In 1219, Saint Sava of Serbia, the first Archbishop of the Serbian Church, who briefly ruled as Prince of Hum, held the title "Archbishop of all Serbian and Maritime Lands." He founded the Monastery of the Holy Mother of God in Dalmatia at Ston, as a seat of the Eparchy of Hum, one of the eparchies of the Serbian Orthodox Church.

The original old town was demolished in the earthquake of 1252. With the arrival of the Republic, a new city was built on today's location. When renovations were made at the church of St. Michael at the top of the hill, fragments of Roman decorative plaster, Roman tombstones and antique ceramics were found, confirming this assumption. According to some sources, Ston experienced a destructive civil war in 1250, and in these conflicts the city suffered a great deal of destruction.

In 1254, Béla IV of Hungary conquered Bosnia and Zachlumia. The turbulent times at the beginning of the 14th century spread across the entire country of Zahumlje. From 1304, Zachlumia was ruled by Mladen II Šubić, then again for a short period by a Serbian župan, and then became part of the medieval Bosnian state, acquired by Stjepan Kotromanić in 1325.

The aggressive politics by the Branivojević brothers, forced the people of Dubrovnik to fight them in 1326 with the help of Stjepan II Kotromanić. That year, Dubrovnik occupied Ston. The Dubrovnik people immediately began to build and establish a new Ston, to defend the Pelješac and protect the slaves from which they had earned big revenue. Since the conflict between the Bosnian Ban and the Serbian vassal in Zahumlje, Dubrovnik purchased Pelješac with Ston from rulers of Serbia and Bosnia in 1333, in return for paying the so-called tribute of Ston.

The first cathedral was that of St. Mary Magdalene in Gorica. The church of Our Lady of Lužina was built in the 10th century. The cathedral of St. Blaise was built in 1342 by decision of the Senate after Ston joined the Republic of Ragusa, on the site of the present damaged parish church. From then on, Ston was an integral part of the Republic until its fall, and was its second most important city.

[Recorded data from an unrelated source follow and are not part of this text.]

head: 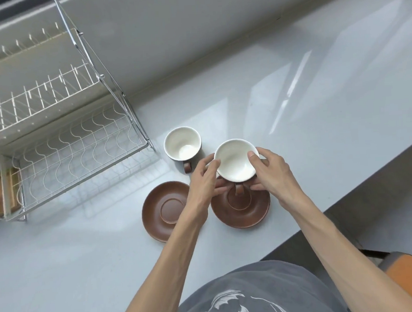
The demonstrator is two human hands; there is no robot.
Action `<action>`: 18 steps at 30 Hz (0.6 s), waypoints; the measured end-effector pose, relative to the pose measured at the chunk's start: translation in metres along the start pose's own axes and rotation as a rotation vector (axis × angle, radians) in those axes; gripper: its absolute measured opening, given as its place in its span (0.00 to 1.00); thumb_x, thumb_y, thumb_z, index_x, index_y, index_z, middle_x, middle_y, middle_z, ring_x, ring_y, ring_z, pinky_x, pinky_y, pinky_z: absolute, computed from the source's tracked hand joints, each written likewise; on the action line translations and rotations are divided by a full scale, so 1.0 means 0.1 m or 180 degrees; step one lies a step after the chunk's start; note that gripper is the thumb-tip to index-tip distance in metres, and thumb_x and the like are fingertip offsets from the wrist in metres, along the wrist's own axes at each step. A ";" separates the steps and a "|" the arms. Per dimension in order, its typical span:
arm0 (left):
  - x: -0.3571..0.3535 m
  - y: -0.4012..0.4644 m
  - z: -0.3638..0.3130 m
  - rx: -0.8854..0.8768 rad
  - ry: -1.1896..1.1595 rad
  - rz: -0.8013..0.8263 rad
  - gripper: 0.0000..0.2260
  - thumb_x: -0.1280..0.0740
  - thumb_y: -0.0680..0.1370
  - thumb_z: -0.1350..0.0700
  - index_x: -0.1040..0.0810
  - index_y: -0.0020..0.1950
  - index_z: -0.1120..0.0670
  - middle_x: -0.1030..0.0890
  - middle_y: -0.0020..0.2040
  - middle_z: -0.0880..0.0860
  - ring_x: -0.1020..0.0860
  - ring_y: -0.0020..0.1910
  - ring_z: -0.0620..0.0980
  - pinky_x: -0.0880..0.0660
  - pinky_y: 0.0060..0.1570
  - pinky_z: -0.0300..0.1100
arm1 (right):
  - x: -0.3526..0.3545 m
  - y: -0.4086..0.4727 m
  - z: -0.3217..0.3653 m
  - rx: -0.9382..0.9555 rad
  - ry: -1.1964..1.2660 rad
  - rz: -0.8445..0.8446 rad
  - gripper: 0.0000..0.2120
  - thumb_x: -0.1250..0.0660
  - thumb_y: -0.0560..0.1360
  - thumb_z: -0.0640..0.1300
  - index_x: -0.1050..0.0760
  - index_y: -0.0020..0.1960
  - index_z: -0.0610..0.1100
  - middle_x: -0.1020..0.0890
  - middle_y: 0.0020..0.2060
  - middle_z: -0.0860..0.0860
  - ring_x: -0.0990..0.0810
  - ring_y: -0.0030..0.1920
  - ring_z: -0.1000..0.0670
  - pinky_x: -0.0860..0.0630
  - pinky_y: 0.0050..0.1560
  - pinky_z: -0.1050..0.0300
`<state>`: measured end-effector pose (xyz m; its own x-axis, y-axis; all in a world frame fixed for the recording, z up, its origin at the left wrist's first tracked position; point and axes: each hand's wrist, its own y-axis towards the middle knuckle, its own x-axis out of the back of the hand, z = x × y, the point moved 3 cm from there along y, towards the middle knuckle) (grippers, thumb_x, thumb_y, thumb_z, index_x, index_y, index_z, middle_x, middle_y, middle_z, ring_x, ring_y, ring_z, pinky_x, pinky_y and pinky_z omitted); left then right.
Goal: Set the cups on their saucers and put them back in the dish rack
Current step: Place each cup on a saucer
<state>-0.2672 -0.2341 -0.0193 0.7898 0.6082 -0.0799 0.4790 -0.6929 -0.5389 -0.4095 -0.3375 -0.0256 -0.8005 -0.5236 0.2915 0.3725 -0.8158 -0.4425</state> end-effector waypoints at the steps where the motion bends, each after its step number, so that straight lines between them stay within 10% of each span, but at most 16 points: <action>1: 0.02 -0.04 0.06 0.0033 0.0005 0.0003 0.19 0.35 0.80 0.47 0.27 0.71 0.47 0.21 0.64 0.48 0.14 0.50 0.55 0.17 0.44 0.42 | -0.01 -0.05 -0.05 -0.0009 0.0014 0.0004 0.22 0.38 0.77 0.59 0.26 0.68 0.52 0.17 0.52 0.47 0.13 0.41 0.48 0.14 0.41 0.48; 18: 0.11 -0.39 0.52 0.0233 -0.0002 0.0111 0.17 0.35 0.80 0.44 0.24 0.69 0.46 0.21 0.61 0.45 0.15 0.52 0.57 0.17 0.54 0.50 | -0.09 -0.51 -0.53 -0.0224 0.0281 -0.0034 0.13 0.36 0.78 0.56 0.26 0.62 0.59 0.17 0.53 0.50 0.13 0.45 0.45 0.16 0.34 0.55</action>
<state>-0.2975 -0.1802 -0.0424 0.8053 0.5844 -0.1000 0.4219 -0.6834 -0.5957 -0.4465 -0.2780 -0.0503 -0.8437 -0.4888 0.2220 0.3324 -0.8003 -0.4990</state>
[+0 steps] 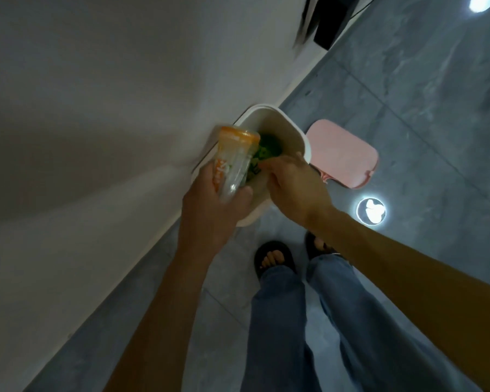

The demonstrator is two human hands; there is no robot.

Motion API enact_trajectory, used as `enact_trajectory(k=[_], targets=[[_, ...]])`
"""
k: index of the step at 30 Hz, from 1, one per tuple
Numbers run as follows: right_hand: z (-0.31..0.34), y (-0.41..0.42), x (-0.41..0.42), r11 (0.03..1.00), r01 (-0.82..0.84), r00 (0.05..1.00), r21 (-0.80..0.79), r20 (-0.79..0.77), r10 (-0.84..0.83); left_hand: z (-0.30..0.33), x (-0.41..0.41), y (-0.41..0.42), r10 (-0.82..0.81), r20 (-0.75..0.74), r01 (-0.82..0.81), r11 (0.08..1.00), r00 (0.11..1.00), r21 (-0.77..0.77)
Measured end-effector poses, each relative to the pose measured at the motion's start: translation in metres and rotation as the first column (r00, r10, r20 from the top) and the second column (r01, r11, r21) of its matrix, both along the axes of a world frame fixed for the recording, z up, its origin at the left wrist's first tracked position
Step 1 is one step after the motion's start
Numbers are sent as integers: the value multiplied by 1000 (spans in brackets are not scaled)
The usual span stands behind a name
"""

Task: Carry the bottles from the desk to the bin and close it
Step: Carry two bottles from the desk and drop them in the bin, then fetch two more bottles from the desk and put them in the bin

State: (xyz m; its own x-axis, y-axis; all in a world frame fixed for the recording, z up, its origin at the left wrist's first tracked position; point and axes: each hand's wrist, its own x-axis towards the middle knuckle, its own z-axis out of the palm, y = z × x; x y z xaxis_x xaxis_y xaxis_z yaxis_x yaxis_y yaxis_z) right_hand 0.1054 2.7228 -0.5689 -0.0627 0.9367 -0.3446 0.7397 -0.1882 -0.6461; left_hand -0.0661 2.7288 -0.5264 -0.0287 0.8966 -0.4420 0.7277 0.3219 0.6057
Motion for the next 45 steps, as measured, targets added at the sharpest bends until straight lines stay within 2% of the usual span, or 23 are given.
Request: enact_trajectory(k=[2,5,7,11,16,20,23,29,33,36,41,45], targets=[[4,-16,13,974,-207,967,92,172,190,-7,9,14,-72,-26,73,997,997,25],[-6,-30,16,924,-383,886,-23,273,374,-41,22,32,-207,-43,209,977,977,40],[-15,-33,16,893,-448,841,-32,324,434,-66,30,40,-299,-57,301,952,953,46],[-33,-31,16,857,-515,798,23,378,470,-111,35,48,-361,-60,360,933,931,-27],[-56,-26,28,828,-539,814,152,347,466,-156,32,41,-344,-54,337,935,937,-108],[-64,-22,34,798,-561,807,221,360,468,-171,39,41,-99,165,145,943,981,-300],[-70,-21,36,781,-580,794,232,377,477,-183,45,41,-20,208,89,940,978,-330],[-68,-17,37,762,-612,775,215,358,521,-184,42,44,-289,95,304,912,953,-275],[-55,-15,32,782,-618,754,83,344,559,-158,31,37,-208,81,222,937,975,-270],[-29,-15,28,816,-577,780,-11,289,555,-118,24,25,-156,56,165,955,986,-247],[51,-32,34,845,-468,832,-258,194,519,-26,11,-10,-127,2,124,968,992,-217],[133,-67,52,842,-375,870,-387,165,464,64,10,-56,-124,-46,104,945,991,-311]])
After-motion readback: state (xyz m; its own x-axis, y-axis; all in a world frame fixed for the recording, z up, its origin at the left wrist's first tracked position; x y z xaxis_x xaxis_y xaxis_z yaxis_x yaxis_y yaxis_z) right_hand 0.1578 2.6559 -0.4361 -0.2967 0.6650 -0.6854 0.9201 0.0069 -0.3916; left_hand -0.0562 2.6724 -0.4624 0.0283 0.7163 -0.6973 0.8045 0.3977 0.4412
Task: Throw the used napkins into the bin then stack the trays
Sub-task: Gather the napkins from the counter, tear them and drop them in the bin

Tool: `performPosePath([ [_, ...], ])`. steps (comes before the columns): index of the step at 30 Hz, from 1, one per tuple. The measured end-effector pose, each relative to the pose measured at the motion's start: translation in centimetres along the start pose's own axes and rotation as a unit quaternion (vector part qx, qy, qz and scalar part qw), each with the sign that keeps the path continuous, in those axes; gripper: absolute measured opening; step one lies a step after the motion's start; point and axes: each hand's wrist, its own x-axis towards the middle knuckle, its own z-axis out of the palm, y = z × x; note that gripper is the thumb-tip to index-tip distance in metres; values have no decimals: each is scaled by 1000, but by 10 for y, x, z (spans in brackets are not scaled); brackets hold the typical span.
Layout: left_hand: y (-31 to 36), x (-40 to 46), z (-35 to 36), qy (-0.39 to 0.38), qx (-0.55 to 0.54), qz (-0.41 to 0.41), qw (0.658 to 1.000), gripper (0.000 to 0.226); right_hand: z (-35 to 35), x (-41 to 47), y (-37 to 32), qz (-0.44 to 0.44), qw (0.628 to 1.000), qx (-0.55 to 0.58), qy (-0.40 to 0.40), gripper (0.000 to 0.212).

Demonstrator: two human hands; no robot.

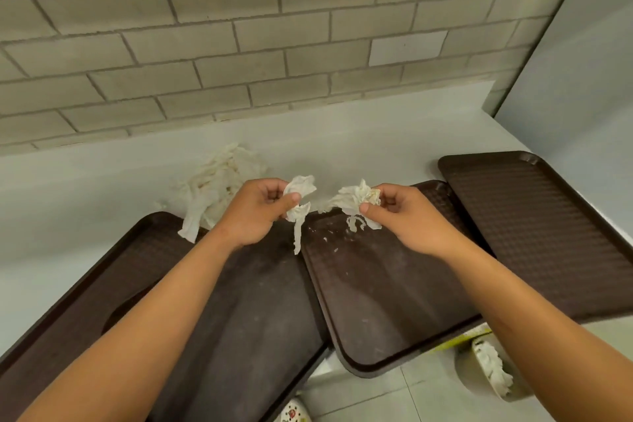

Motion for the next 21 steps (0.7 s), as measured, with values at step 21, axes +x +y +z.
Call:
performPosePath([
  [21,104,-71,280,-53,-18,-3,998,12,-209,-203,82,-9,997,69,22,18],
])
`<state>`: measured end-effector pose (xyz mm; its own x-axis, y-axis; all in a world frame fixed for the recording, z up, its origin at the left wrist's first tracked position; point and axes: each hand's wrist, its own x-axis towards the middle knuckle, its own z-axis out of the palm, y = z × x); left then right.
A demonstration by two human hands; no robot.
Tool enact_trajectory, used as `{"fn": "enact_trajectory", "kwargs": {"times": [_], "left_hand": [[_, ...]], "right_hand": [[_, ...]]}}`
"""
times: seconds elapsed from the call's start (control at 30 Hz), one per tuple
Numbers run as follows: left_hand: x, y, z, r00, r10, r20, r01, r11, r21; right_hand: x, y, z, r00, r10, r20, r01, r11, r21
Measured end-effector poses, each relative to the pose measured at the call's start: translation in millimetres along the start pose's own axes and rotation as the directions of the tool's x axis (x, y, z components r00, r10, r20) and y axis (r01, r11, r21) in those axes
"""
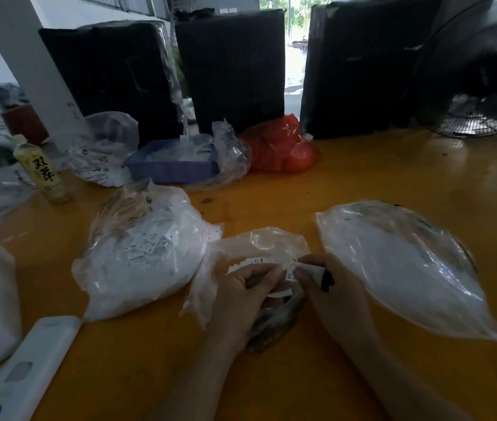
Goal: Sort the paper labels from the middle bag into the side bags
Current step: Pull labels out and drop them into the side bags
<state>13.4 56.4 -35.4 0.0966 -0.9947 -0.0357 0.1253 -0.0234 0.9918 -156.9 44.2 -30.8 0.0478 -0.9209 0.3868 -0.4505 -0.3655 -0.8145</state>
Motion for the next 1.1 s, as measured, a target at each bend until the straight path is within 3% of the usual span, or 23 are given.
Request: {"fn": "enact_trajectory", "kwargs": {"times": [0.1,0.27,0.47,0.87,1.1], "left_hand": [[-0.8,1.1,0.3,1.0,-0.002,0.024,0.002,1.0,-0.006],[0.0,1.2,0.6,1.0,0.015,-0.015,-0.015,1.0,0.015],[0.7,-1.2,1.0,0.997,0.038,-0.06,-0.038,0.999,-0.009],[2.5,-2.4,0.2,0.997,0.036,-0.065,-0.033,0.998,0.049],[2.6,-4.1,0.7,0.997,0.067,-0.043,-0.063,0.994,0.089]], "right_hand": [[1.2,2.4,-1.0,0.999,0.011,-0.037,-0.011,1.0,0.002],[-0.4,1.8,1.5,0.996,-0.001,0.093,0.006,0.998,-0.059],[1.8,5.9,-0.2,0.999,0.023,0.047,-0.021,0.999,-0.037],[1.0,4.0,1.5,0.993,-0.057,0.108,0.063,0.997,-0.052],[4.6,8.1,2.6,0.992,0.126,-0.018,-0.124,0.99,0.073]]}}
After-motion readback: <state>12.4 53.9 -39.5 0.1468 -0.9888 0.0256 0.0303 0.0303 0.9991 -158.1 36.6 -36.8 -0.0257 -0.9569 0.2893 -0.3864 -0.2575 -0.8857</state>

In 1333, Dubrovnik began the planned construction of the fortresses of Ston (Veliki Ston) and Little Ston (Mali Ston) on the present site. The cladding between the two towns along their entire length consisted of large walls which were supposed to defend Pelješac. This whole complex of fortifications, unique in Europe, was built in a short period of time.

The first Franciscan monastery in Ston was built in 1349; a female monastery was added in 1400. A Dominican convent was built in the nearby Broce in 1628.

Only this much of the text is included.